Given material:
BEGIN

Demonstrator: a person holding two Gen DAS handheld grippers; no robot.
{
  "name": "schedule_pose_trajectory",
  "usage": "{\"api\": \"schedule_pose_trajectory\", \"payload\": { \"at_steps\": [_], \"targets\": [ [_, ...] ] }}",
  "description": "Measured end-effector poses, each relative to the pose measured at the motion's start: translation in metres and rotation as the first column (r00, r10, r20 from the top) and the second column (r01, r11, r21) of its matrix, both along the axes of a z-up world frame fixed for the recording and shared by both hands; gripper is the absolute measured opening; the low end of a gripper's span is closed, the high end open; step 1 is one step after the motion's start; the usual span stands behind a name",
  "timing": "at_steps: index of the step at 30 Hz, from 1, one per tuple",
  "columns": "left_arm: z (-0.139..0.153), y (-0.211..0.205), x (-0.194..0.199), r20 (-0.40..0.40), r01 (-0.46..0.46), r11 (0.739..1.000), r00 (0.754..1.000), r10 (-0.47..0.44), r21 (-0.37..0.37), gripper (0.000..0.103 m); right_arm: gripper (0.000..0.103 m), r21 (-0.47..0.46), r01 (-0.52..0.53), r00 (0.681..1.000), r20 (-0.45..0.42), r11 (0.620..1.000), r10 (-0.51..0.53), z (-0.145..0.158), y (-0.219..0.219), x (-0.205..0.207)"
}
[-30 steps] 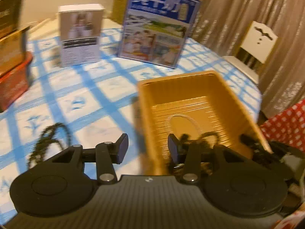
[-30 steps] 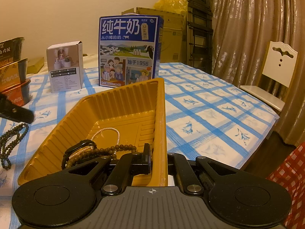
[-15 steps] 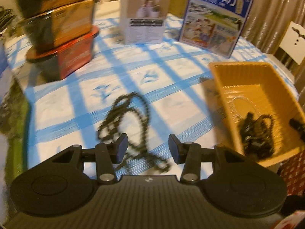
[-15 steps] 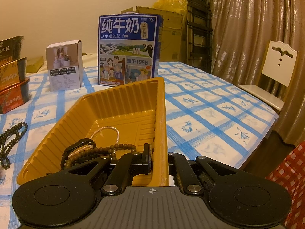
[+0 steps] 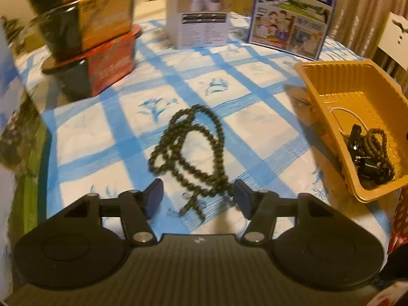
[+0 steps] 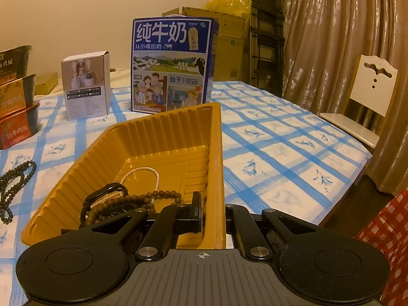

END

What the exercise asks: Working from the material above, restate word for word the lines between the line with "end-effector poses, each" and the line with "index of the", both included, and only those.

Final answer:
  "description": "Measured end-effector poses, each relative to the pose measured at the motion's start: translation in metres and rotation as the first column (r00, r10, r20 from the top) and the second column (r01, r11, r21) of its matrix, both along the axes of a z-up world frame fixed for the recording and shared by both hands; gripper is the absolute measured opening; the low end of a gripper's span is closed, the high end open; step 1 is one step after the motion's start; the usual span stands behind a name",
  "timing": "at_steps: index of the step at 30 Hz, from 1, one per tuple",

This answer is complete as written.